§ **TASK DESCRIPTION**:
Repeat verbatim, and only, the lines of the data below, beginning at the line that contains "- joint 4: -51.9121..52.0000" and stopping after the line that contains "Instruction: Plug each".

§ **PROVIDED ENTRIES**:

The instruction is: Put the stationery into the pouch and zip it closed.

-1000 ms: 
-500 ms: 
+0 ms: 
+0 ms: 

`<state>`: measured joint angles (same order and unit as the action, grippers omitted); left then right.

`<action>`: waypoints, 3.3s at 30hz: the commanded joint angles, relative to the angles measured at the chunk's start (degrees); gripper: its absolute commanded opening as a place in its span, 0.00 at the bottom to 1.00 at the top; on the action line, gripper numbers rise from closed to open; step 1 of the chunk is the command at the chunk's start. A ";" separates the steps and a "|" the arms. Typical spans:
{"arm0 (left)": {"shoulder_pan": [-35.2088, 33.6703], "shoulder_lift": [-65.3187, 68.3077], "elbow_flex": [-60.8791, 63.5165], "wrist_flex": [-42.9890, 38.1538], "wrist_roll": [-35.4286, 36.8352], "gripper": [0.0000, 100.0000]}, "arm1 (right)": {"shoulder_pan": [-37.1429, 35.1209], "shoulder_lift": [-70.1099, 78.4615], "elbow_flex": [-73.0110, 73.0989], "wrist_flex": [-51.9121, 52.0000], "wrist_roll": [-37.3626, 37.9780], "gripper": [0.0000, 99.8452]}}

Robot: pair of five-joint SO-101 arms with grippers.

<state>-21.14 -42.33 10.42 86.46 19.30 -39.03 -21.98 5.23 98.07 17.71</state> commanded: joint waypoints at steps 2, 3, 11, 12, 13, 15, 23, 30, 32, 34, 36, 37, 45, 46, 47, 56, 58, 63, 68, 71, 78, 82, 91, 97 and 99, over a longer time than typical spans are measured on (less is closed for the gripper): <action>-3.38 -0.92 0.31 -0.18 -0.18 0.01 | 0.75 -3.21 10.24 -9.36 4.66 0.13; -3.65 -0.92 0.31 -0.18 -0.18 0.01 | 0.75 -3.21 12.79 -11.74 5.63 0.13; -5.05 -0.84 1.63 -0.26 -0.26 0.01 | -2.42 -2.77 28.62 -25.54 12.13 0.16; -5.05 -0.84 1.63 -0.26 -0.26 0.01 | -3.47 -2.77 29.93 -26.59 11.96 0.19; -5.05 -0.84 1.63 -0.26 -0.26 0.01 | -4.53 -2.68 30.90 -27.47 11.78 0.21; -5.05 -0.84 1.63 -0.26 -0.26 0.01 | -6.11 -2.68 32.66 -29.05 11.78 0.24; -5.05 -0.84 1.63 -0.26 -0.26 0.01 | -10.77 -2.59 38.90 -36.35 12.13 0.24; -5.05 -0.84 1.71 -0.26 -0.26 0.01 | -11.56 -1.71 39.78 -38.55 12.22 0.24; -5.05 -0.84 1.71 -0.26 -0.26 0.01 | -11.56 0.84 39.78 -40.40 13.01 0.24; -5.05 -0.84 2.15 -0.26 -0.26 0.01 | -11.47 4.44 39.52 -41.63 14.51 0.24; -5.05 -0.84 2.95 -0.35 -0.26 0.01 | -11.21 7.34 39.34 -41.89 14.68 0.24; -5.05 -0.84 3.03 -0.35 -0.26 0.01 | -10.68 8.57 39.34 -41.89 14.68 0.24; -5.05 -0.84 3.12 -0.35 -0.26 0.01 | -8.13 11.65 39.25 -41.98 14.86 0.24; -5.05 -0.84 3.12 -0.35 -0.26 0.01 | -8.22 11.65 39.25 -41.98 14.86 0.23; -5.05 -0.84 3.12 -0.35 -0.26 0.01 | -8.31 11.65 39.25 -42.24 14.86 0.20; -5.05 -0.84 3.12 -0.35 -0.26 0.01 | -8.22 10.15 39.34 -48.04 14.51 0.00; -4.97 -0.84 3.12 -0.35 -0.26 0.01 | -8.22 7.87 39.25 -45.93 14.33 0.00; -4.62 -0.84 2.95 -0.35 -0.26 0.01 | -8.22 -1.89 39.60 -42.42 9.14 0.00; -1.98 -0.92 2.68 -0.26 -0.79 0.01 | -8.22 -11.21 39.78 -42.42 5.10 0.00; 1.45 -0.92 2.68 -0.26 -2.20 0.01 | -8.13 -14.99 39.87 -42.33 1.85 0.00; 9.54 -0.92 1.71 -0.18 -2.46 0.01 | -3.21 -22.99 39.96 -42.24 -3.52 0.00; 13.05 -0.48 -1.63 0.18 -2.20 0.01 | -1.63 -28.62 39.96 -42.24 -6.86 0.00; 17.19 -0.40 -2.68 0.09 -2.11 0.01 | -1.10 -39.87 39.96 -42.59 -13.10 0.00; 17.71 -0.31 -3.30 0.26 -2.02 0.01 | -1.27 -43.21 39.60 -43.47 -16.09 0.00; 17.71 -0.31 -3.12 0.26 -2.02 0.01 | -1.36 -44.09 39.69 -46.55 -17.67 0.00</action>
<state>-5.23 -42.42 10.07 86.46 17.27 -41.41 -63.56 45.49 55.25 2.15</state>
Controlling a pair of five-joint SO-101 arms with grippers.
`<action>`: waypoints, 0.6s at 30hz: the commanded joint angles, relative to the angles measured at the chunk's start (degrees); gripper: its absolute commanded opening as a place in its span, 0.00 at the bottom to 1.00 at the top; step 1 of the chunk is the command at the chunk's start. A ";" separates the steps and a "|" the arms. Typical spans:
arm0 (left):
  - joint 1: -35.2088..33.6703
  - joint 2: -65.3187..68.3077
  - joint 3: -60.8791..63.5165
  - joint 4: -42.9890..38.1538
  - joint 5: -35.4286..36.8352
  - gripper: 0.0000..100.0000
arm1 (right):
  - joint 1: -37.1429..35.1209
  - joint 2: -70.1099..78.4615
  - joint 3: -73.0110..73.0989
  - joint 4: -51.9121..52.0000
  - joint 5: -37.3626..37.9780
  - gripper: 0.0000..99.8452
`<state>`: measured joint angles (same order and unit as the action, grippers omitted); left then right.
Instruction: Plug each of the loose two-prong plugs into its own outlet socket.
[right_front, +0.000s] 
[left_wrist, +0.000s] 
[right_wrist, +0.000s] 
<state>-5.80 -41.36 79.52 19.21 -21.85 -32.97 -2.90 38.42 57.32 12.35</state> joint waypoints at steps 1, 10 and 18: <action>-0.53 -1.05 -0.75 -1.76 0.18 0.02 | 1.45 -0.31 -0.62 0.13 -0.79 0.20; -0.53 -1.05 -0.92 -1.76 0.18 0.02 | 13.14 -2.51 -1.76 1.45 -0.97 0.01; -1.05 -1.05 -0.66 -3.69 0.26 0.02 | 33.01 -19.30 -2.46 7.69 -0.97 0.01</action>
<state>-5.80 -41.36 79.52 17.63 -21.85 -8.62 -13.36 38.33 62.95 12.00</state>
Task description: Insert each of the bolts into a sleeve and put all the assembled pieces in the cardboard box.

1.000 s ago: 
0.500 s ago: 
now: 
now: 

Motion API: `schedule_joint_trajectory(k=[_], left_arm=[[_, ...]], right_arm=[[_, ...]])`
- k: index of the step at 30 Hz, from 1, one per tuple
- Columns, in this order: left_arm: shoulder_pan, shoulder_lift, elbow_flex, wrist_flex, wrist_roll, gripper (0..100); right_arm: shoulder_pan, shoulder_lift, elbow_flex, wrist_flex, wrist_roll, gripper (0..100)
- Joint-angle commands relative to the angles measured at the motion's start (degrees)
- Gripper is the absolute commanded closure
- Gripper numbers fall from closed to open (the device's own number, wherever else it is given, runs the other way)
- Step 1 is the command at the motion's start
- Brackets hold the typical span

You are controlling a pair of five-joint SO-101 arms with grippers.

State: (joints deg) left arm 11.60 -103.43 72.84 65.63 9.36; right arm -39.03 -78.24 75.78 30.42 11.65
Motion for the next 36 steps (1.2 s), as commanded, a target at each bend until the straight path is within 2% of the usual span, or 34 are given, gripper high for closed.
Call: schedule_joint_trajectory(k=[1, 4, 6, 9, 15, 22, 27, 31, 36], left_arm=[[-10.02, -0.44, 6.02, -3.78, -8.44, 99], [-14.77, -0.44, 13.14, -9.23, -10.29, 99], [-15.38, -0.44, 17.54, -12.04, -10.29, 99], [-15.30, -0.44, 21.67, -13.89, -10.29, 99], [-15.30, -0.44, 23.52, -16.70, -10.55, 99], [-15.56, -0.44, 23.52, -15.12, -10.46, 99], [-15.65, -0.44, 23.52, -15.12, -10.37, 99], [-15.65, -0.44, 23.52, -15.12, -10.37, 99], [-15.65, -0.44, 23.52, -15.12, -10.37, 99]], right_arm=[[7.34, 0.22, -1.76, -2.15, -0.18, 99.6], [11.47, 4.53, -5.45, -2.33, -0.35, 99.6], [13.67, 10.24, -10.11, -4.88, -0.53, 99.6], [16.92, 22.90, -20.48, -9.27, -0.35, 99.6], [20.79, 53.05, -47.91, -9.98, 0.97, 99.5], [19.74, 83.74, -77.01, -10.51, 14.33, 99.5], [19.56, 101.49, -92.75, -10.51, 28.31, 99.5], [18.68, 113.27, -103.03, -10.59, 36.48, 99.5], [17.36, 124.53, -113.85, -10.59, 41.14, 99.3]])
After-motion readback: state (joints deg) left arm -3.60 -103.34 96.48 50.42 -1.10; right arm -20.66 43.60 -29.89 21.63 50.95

§ **YOUR RESPONSE**:
  - joint 4: -51.9121..52.0000
  - joint 5: -37.3626..37.9780
  - gripper: 0.0000..99.8452
`<state>`: measured joint angles (same order and unit as the action, grippers omitted); left then right.
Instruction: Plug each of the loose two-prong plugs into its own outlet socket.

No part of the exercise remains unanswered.